> **WORK ORDER**
Where the records below reach the line containing "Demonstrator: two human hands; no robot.", start transcribing, and end with the line containing "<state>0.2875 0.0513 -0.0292", exactly and with nothing else added.
>>
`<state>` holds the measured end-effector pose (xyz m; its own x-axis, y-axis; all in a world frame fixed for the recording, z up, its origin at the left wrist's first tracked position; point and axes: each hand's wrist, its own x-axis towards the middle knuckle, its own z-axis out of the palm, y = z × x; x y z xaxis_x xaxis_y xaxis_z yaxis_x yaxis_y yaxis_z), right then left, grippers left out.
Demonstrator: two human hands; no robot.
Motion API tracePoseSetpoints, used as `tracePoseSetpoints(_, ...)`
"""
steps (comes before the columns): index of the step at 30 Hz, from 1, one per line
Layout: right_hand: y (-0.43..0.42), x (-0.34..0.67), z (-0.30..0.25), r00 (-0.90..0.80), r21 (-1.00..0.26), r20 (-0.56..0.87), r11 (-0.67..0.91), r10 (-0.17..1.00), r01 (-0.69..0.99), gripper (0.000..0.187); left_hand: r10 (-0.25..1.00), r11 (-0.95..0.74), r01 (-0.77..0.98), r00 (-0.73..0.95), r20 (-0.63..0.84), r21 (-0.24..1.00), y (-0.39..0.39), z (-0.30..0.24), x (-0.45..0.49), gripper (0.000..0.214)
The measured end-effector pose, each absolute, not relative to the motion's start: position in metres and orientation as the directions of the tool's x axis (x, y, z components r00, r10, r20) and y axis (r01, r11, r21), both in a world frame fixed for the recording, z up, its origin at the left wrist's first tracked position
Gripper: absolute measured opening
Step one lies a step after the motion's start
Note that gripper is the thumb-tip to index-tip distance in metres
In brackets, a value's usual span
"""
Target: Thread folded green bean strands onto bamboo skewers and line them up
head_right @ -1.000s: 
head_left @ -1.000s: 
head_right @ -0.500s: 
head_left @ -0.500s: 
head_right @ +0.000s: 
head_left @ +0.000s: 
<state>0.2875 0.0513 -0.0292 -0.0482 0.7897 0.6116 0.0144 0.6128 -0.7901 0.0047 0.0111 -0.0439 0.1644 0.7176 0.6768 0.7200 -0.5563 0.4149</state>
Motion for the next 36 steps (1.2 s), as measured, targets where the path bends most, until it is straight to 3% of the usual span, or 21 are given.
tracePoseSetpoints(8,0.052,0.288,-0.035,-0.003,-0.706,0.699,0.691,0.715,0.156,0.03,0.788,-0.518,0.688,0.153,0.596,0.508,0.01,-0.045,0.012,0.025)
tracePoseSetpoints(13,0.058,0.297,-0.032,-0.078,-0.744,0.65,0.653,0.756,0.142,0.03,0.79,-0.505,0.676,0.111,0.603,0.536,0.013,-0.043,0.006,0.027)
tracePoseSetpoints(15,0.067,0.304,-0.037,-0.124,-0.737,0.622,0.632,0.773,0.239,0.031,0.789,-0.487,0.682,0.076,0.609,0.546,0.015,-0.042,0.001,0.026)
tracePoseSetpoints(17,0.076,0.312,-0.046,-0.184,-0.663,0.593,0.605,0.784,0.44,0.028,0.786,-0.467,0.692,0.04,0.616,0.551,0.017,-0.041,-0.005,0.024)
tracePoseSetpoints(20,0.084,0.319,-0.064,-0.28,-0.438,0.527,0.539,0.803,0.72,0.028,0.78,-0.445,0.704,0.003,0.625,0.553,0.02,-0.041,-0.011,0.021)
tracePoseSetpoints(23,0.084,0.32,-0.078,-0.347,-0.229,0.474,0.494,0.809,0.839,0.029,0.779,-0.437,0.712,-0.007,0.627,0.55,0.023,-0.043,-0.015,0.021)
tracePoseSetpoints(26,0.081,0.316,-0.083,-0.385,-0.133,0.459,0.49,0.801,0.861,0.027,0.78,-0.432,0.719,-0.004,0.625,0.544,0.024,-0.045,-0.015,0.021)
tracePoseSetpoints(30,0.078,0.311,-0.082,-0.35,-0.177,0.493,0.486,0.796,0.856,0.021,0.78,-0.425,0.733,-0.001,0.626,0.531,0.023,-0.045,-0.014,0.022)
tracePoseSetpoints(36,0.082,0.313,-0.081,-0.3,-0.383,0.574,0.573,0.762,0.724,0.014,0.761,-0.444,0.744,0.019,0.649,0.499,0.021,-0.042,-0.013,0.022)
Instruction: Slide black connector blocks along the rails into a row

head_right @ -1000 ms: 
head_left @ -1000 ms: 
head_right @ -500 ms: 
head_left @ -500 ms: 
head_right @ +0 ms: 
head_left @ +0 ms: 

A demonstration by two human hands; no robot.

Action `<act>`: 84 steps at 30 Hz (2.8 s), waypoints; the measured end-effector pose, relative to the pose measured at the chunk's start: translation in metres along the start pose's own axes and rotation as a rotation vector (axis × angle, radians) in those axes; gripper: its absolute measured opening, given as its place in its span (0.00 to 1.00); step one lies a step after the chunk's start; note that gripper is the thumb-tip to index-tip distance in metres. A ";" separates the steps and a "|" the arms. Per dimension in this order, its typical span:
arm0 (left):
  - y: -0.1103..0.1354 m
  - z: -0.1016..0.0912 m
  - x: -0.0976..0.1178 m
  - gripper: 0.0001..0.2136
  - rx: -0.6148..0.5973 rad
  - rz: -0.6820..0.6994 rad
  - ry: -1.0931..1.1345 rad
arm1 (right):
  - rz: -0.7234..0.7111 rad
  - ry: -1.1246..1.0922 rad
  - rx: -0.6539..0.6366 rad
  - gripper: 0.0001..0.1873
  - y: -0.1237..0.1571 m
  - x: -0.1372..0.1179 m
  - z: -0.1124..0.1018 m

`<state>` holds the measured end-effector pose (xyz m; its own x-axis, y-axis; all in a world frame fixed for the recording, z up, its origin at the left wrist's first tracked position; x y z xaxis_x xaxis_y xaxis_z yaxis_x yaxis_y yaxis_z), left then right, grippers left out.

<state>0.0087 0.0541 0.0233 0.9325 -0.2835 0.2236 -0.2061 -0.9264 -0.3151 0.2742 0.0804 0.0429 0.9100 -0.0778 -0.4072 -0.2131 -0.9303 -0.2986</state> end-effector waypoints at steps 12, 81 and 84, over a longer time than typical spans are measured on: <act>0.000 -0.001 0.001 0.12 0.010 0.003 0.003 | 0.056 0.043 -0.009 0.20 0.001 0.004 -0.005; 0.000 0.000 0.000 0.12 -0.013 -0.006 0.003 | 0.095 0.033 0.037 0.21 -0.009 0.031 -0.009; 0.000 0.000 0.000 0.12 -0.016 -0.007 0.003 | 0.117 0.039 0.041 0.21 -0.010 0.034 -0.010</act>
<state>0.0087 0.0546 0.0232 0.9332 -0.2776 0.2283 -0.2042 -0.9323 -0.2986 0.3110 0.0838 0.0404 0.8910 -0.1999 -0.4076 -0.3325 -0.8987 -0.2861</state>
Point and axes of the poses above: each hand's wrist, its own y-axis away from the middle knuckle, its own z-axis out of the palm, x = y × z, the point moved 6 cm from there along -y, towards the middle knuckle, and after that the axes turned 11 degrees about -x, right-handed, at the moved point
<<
> **RESPONSE FOR THIS EXERCISE**
Demonstrator: two human hands; no robot.
Motion API tracePoseSetpoints, used as `tracePoseSetpoints(_, ...)`
"""
steps (comes before the columns): index of the step at 30 Hz, from 1, one per line
Layout: right_hand: y (-0.43..0.42), x (-0.34..0.67), z (-0.30..0.25), r00 (-0.90..0.80), r21 (-1.00..0.26), r20 (-0.56..0.87), r11 (-0.67..0.91), r10 (-0.17..1.00), r01 (-0.69..0.99), gripper (0.000..0.187); left_hand: r10 (-0.25..1.00), r11 (-0.95..0.74), r01 (-0.77..0.98), r00 (-0.73..0.95), r20 (-0.63..0.84), r21 (-0.24..1.00), y (-0.39..0.39), z (-0.30..0.24), x (-0.45..0.49), gripper (0.000..0.214)
The measured end-effector pose, each absolute, not relative to the motion's start: position in metres and orientation as the directions of the tool's x axis (x, y, z components r00, r10, r20) and y axis (r01, r11, r21), both in a world frame fixed for the recording, z up, its origin at the left wrist's first tracked position
Gripper: absolute measured opening
Step one lies a step after the motion's start
Note that gripper is the thumb-tip to index-tip distance in metres
In brackets, a value's usual span
"""
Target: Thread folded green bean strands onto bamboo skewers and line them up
head_right @ -1.000s: 
head_left @ -1.000s: 
head_right @ -0.500s: 
head_left @ -0.500s: 
head_right @ +0.000s: 
head_left @ +0.000s: 
<state>0.2875 0.0513 -0.0292 -0.0482 0.7897 0.6116 0.0144 0.6128 -0.7901 0.0047 0.0111 -0.0439 0.1644 0.7176 0.6768 0.7200 -0.5563 0.4149</state>

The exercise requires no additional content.